Benchmarks#
This notebook compares microplex synthesis methods.
Methods compared#
Method |
Description |
Library |
|---|---|---|
microplex QRF |
Quantile regression forest |
This package |
microplex ZI-QRF |
Zero-inflated QRF |
This package |
microplex QDNN |
Quantile deep neural network |
This package |
microplex MAF |
Masked autoregressive flow |
This package |
CT-GAN |
Conditional tabular GAN |
SDV |
TVAE |
Tabular VAE |
SDV |
Setup#
import numpy as np
import pandas as pd
import matplotlib.pyplot as plt
import seaborn as sns
from benchmarks.compare import run_benchmark, results_to_dataframe
Create test data#
np.random.seed(42)
n_train = 5000
n_test = 1000
# Demographics
age = np.random.randint(18, 80, n_train)
education = np.random.choice([1, 2, 3, 4], n_train)

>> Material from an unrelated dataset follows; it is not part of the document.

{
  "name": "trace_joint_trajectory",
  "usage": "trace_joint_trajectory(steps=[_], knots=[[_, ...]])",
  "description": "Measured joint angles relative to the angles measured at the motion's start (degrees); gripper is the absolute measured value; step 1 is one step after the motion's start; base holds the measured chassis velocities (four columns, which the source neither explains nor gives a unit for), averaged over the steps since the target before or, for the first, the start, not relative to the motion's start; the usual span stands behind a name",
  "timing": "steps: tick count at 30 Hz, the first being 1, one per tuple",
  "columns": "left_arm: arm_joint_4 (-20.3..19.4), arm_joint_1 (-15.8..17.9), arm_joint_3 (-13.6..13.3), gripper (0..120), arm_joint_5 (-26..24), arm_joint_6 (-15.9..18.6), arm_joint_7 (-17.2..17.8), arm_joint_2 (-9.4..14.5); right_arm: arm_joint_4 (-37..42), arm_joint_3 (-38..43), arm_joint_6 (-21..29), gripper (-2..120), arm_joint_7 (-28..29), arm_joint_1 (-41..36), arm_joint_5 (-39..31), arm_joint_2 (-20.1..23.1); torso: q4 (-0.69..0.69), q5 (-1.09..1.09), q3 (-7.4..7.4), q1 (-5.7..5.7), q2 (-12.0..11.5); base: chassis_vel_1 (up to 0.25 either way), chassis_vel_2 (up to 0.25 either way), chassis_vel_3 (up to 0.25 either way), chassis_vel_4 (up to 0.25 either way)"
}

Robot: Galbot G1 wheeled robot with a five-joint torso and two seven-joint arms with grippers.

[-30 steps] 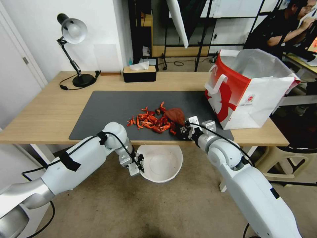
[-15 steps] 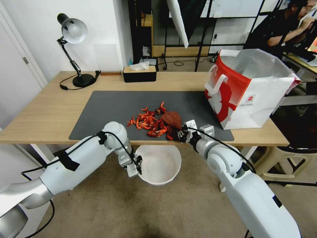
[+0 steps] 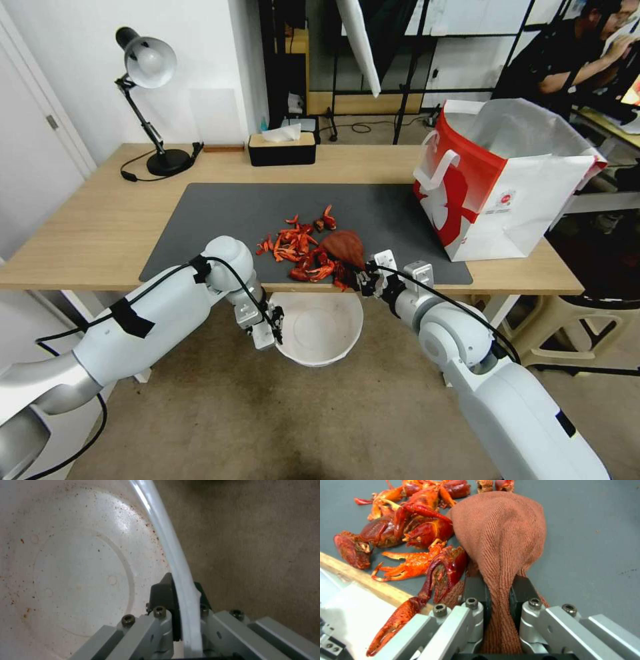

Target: Sweep shrimp from table into container with towel, then put container into takeout bag.

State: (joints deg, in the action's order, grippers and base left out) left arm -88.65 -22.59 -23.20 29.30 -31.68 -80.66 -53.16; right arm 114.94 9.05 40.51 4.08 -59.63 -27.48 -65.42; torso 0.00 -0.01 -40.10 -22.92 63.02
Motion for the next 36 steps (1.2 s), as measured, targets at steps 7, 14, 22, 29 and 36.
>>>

# Income sources (zero-inflated)
base = np.random.lognormal(10, 1, n_train)
wages = base * (1 + 0.01 * (age - 18)) * (1 + 0.2 * education)
wages[np.random.random(n_train) < 0.08] = 0
capital_gains = np.where(
base > np.percentile(base, 70),
np.random.lognormal(9, 2, n_train),
0
)
training_data = pd.DataFrame({
"age": age,
"education": education,
"wages": wages,
"capital_gains": capital_gains,
})
# Test conditions
test_conditions = pd.DataFrame({
"age": np.random.randint(18, 80, n_test),
"education": np.random.choice([1, 2, 3, 4], n_test),
})
Run benchmarks#
results = run_benchmark(
train_data=training_data,
test_conditions=test_conditions,
target_vars=["wages", "capital_gains"],
condition_vars=["age", "education"],
methods=["microplex", "ctgan", "tvae"],
epochs=100,
)
df = results_to_dataframe(results)
df
Visualization#
fig, axes = plt.subplots(2, 2, figsize=(12, 10))
# Coverage (higher is better)
ax = axes[0, 0]
df.plot.bar(x="method", y="coverage", ax=ax, legend=False)
ax.set_title("Coverage (PRDC)")
ax.set_ylabel("Coverage (higher is better)")
# Precision
ax = axes[0, 1]
df.plot.bar(x="method", y="precision", ax=ax, legend=False, color="orange")
ax.set_title("Precision (PRDC)")
ax.set_ylabel("Precision (higher is better)")
# Zero fraction error (lower is better)
ax = axes[1, 0]
df.plot.bar(x="method", y="mean_zero_error", ax=ax, legend=False, color="green")
ax.set_title("Zero fraction error")
ax.set_ylabel("Error (lower is better)")
# Training time
ax = axes[1, 1]
df.plot.bar(x="method", y="train_time", ax=ax, legend=False, color="red")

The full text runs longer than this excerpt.